Escrivá raises its proposal for a maximum quota for the self-employed to 565 euros

The Ministry of Inclusion and Social Security has sent the preliminary reform text to the self-employed organizations, which it hopes will be approved by the Council of Ministers before the end of the year. There are movements in the price tables, raising the maximum quota slightly with respect to its last proposal and placing it at €565. And the lowest also descends slightly, to the 245 euros monthly, as confirmed by social dialogue sources. The new offer also slightly lowers the quotas for the intermediate sections, contains some bonuses for the lowest sections in terms of common contingencies and maintains a new flat rate of 70 euros for two years for those who plan to earn less than the minimum wage at the beginning of their activity as self-employed.

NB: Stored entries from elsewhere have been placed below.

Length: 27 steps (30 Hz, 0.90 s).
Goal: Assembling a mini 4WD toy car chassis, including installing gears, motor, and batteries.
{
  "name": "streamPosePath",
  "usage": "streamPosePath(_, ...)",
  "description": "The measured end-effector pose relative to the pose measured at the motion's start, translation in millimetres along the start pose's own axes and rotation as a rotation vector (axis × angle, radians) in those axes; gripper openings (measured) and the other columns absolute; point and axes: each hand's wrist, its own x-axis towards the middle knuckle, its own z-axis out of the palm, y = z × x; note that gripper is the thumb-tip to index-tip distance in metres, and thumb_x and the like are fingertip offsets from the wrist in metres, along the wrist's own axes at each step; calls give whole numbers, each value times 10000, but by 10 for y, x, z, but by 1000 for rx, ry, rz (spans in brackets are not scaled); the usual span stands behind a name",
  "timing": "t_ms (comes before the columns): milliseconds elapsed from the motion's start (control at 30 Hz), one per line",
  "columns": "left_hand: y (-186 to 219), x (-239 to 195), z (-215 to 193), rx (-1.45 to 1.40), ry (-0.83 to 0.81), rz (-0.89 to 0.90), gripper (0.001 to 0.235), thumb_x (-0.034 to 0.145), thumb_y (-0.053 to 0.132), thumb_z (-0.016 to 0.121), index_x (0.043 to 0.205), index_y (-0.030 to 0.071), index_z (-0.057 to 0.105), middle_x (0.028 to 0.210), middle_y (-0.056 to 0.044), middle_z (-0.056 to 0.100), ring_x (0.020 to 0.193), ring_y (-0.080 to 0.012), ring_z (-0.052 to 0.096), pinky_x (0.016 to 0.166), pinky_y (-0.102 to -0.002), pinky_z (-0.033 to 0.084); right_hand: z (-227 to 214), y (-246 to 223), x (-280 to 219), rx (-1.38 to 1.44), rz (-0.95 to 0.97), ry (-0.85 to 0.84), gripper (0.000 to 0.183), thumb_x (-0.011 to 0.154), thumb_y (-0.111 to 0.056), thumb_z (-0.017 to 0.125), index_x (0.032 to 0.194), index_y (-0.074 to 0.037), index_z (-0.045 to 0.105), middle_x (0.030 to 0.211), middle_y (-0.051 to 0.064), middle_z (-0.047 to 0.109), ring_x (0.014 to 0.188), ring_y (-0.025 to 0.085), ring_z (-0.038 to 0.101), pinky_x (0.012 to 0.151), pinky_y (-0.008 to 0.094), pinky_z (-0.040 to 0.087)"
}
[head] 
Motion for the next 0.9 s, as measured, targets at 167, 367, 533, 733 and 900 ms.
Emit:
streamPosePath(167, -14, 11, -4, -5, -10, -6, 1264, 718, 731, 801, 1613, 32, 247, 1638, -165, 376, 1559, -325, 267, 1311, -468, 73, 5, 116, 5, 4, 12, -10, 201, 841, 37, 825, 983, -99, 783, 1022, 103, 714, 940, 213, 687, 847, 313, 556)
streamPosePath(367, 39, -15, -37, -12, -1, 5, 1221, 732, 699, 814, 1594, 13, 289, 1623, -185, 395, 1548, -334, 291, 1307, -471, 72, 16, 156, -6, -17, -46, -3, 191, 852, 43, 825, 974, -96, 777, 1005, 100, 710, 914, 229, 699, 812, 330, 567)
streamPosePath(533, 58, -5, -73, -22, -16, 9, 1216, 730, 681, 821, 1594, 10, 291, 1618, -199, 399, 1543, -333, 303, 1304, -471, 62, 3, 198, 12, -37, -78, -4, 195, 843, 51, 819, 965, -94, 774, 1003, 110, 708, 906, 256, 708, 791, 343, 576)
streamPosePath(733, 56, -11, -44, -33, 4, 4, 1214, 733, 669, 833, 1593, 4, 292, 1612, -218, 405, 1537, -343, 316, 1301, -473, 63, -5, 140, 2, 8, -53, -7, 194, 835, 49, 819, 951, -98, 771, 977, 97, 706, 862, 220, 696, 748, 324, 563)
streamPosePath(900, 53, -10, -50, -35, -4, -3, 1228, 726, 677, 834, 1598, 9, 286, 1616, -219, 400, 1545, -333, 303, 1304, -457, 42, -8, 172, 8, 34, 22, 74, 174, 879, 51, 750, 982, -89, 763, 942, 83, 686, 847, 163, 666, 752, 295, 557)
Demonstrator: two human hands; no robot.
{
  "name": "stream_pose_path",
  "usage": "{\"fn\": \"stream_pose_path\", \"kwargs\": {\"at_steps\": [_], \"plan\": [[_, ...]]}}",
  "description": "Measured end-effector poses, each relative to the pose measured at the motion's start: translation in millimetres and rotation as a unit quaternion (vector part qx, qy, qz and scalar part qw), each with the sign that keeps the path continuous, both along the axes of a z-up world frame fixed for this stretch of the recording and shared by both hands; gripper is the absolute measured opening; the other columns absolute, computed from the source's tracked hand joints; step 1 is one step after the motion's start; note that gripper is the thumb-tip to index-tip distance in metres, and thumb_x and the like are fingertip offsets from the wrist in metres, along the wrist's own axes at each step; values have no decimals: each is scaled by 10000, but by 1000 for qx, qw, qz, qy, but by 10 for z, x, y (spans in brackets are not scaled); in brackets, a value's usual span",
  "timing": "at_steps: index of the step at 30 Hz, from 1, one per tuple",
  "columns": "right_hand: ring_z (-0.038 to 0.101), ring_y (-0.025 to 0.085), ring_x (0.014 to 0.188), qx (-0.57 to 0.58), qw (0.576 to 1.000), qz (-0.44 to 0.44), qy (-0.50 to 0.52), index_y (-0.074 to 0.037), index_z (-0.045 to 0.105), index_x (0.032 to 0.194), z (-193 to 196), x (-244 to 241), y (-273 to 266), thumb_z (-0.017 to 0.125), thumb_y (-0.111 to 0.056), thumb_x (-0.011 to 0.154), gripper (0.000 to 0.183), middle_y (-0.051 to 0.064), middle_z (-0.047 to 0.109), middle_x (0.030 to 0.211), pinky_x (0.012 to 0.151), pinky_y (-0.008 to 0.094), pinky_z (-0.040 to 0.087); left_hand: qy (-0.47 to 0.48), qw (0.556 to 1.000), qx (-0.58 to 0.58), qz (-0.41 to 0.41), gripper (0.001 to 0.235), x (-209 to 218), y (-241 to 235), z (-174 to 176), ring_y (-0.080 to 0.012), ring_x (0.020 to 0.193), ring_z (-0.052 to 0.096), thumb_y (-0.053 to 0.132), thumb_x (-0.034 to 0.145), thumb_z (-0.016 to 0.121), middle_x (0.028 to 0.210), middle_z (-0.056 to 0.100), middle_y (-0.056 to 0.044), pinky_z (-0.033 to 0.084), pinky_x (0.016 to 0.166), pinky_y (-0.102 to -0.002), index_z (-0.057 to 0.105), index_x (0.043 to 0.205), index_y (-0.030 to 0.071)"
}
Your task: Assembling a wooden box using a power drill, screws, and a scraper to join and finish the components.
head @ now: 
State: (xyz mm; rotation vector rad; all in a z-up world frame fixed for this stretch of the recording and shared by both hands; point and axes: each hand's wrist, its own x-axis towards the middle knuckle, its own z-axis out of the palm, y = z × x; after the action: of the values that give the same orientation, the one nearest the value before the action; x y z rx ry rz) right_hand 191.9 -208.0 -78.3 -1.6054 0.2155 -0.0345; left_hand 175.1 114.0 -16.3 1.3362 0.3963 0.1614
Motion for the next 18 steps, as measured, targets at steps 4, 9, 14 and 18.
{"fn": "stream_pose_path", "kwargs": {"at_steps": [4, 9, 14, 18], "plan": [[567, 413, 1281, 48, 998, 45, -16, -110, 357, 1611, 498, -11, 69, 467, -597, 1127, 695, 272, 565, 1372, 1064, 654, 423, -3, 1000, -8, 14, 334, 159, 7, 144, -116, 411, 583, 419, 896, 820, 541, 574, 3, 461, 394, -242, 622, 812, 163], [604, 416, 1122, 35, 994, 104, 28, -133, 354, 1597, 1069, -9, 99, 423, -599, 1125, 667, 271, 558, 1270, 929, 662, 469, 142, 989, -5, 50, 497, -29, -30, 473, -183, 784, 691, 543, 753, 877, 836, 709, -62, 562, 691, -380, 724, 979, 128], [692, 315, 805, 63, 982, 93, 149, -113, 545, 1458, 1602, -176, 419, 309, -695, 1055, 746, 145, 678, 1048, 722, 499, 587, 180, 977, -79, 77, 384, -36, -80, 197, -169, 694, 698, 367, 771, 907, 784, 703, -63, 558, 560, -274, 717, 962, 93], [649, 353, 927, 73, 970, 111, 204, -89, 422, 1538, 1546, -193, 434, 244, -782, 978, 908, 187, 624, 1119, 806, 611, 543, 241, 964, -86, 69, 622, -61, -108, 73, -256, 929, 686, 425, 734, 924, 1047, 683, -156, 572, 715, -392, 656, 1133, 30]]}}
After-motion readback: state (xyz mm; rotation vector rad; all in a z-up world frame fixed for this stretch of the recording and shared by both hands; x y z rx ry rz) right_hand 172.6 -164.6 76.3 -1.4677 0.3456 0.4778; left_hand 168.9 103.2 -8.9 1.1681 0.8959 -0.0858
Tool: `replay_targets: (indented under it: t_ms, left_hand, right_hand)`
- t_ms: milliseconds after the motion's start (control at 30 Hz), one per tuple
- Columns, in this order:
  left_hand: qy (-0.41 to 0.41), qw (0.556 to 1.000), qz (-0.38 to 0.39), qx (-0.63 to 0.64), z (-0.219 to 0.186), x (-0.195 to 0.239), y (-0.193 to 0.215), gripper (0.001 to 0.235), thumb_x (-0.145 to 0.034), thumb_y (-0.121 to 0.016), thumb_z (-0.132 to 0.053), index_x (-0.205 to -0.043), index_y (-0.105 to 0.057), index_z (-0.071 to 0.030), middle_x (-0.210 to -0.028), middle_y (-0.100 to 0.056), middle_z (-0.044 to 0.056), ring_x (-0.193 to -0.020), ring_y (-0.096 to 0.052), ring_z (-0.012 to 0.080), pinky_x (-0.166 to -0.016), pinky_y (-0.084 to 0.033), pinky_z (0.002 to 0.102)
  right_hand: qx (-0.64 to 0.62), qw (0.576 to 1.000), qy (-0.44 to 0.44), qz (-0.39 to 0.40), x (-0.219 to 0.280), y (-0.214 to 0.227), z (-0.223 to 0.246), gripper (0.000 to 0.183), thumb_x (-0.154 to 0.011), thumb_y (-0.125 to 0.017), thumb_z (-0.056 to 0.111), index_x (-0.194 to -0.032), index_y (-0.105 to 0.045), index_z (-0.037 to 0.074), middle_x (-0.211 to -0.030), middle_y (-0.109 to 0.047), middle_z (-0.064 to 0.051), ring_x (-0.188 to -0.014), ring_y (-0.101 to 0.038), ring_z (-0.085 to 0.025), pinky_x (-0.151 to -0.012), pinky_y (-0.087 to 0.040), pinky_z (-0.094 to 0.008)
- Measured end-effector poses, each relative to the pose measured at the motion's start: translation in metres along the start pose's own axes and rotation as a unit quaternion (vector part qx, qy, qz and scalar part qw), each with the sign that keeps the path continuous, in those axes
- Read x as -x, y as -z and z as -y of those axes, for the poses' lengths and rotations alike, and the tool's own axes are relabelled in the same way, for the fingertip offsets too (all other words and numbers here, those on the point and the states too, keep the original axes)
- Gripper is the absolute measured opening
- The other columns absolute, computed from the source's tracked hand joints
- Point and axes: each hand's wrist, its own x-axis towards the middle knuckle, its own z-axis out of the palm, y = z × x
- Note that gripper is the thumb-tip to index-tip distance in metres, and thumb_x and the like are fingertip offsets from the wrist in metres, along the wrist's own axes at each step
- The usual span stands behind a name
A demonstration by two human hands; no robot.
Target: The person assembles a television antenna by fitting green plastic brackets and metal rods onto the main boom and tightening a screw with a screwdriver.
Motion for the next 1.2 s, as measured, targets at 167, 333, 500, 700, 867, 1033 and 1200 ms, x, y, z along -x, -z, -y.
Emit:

The document, to which EL PERIÓDICO has had access, includes news regarding the benefits and protection of the group. One of these is the possibility for the self-employed who have just had or adopted a child to discount the fee (stop paying it and have it assumed by the State) while they are on paternity or maternity leave. It also reformulates cessation of activity or ‘self-employment unemployment’ to create a format that is compatible with the activity and with the possibility of charging 50% of the regulatory base for a few months.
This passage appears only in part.